Attachment 9 DIGITAL GENERATION (DGEN)SUBSYSTEM DEVELOPMENT and INTEGRATION (SDI)/ RADIO FREQUENCY GENERATION (RFGEN) SUBSYSTEM DEVELOPMENT and INTEGRATION (SDI) NAVAIR OPERATIONS SECURITY (OPSEC) REQUIREMENTS 1. All work is to be performed in accordance with Department of Defense (DoD) and Department of Navy (DON) Operations Security (OPSEC) requirements, per the following: a) National Security Decision Directive 298 b) DoDD 5205.02, DoD Operations Security (OPSEC) Program c) DoD 5205.02-M, DoD Operations Security (OPSEC) Program Manual d) OPNAVINST 3432.1A, DON Operations Security 2. The contractor shall accomplish the following minimum requirements in support of the Naval Air Systems Command (NAVAIR) OPSEC Program: a) Determine Critical Information (CI) in accordance with DoD 5205.02-M (Appendix 1 through Encl 3). CI includes those facts, which individually, or in the aggregate, reveal sensitive details about NAVAIR or the contractor’s security or operations related to the support

or performance of this Statement of Work (SOW), and thus require a level of protection from adversarial collection or exploitation not normally afforded to unclassified information. b) Practice OPSEC and implement countermeasures to protect CI and other sensitive unclassified information and activities, especially those activities or information which could compromise classified information or operations, or degrade the planning and execution of military operations performed or supported by the contractor in support of the mission. Protection of CI will include the adherence to and execution of countermeasures which the contractor initiates or provided by NAVAIR, for CI on or related to the SOW. c) Sensitive unclassified information is that information marked FOR OFFICIAL USE ONLY (or FOUO), Controlled Unclassified Information (CUI), Privacy Act of 1974, COMPANY PROPRIETARY, and also information as identified by NAVAIR or NAVAIR Contracting Officer Security Representative (COSR). d)

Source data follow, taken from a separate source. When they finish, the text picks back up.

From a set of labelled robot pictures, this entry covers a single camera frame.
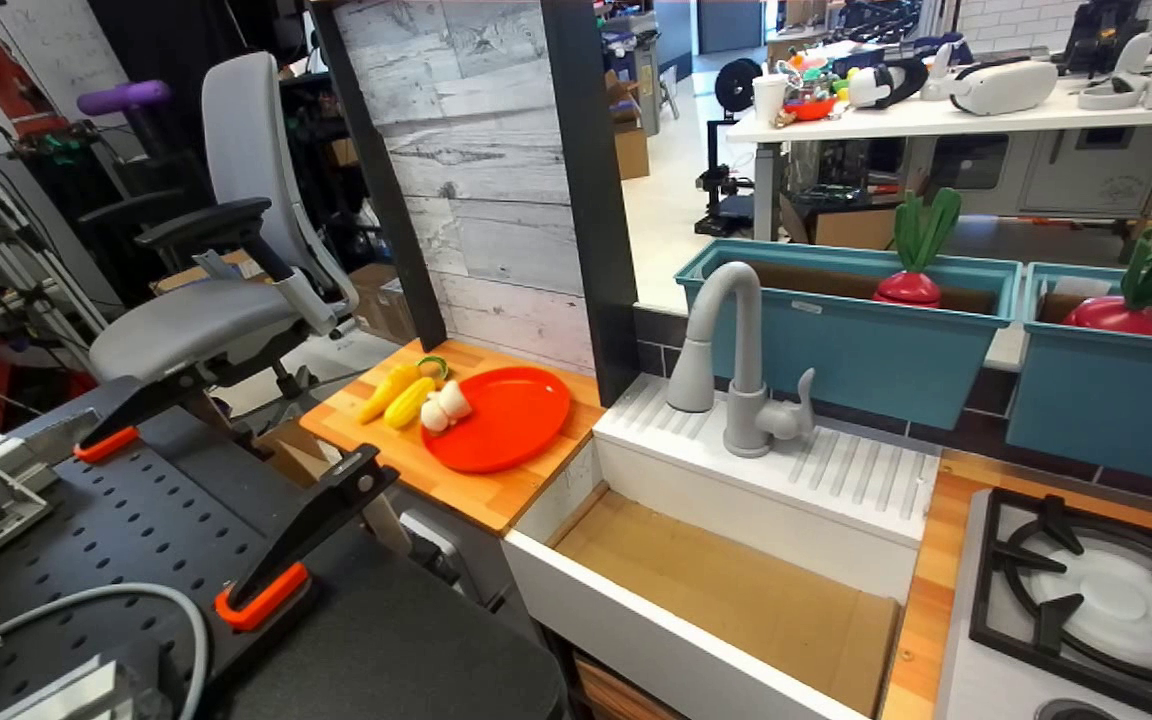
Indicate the white VR headset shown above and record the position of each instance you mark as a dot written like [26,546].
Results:
[1001,84]

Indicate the yellow toy banana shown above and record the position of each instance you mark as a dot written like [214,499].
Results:
[386,391]
[411,404]

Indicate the grey office chair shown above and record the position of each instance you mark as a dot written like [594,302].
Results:
[191,324]

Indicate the white toy garlic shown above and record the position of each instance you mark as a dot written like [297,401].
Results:
[444,404]

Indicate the orange plastic plate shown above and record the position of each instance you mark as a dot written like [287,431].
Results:
[513,422]

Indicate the wide black frame post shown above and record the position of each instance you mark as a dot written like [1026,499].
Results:
[597,201]

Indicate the orange cutting board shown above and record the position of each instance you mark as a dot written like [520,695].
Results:
[498,499]

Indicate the colourful toy pile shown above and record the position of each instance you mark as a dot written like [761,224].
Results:
[814,98]

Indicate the white toy stove top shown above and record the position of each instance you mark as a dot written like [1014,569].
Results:
[1109,600]

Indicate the cardboard box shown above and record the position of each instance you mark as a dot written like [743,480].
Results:
[631,149]

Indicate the teal planter box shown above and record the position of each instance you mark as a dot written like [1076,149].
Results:
[1109,401]
[870,362]

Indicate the white cup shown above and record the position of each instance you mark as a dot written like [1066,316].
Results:
[769,101]

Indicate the grey toy sink faucet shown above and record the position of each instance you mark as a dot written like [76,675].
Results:
[746,385]

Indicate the small green toy vegetable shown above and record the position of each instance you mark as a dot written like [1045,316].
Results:
[435,365]

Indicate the white desk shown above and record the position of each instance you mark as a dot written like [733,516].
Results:
[949,120]

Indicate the black stove burner grate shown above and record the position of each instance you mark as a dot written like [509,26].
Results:
[1001,625]

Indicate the silver metal block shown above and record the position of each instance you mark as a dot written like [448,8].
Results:
[69,695]

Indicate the white toy kitchen sink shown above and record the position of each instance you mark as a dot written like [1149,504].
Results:
[789,471]

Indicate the marble pattern wall panel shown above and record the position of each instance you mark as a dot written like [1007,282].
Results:
[498,174]

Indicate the red toy radish green leaves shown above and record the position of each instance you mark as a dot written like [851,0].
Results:
[923,234]
[1117,314]

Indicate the thin black frame post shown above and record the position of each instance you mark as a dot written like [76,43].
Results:
[382,201]

NAVAIR has identified the following baseline CI: DAILY ACTIVITIES 1) Details regarding military operations, missions and exercises 2) Details of U.S systems supporting combat operations (numbers, timelines, locations effectiveness, unique capabilities, etc.) 3) Operational characteristics for new or modified weapon systems (Probability of Kill (PK), Countermeasures, Survivability, etc.) 4) Required performance characteristics of U.S systems using leading edge or greater technology (new, modified or existing) 5) Test or evaluation information pertaining to schedules of events during which CI may be captured 6) Details of NAVAIR unique Test or Evaluation capabilities (disclosure of unique capabilities) 7) Any material designated at Controlled Unclassified Information (CUI) such as FOUO and other distribution statement-controlled documents as well as Proprietary, or Business Sensitive Information (to include Source Selection Information or other sensitive competitive

information) 8) Known or probable vulnerabilities to any U.S system and their direct support systems SECURITY RESPONSIBILITIES 1) Government personnel information that would reveal force structure and readiness 2) Detailed facility maps or installation overhead photography (photo with annotation of Command areas or greater resolution than commercially available) 3) Force Protection specific capabilities or response protocols 4) Vulnerabilities in Command processes, disclosure of which could allow circumvention of security, financial, personnel safety, or operations procedures 5) Details of COOP, NAVAIR emergency evacuation or emergency recall procedures 6) Network User ID’s and Passwords and access codes to restricted/controlled spaces 7) Existence and/or details of intrusions into or attacks against DoD Networks or Information Systems, including, but not limited to, tactics, techniques and procedures used, network vulnerabilities exploited, and data targeted for exploitation 8)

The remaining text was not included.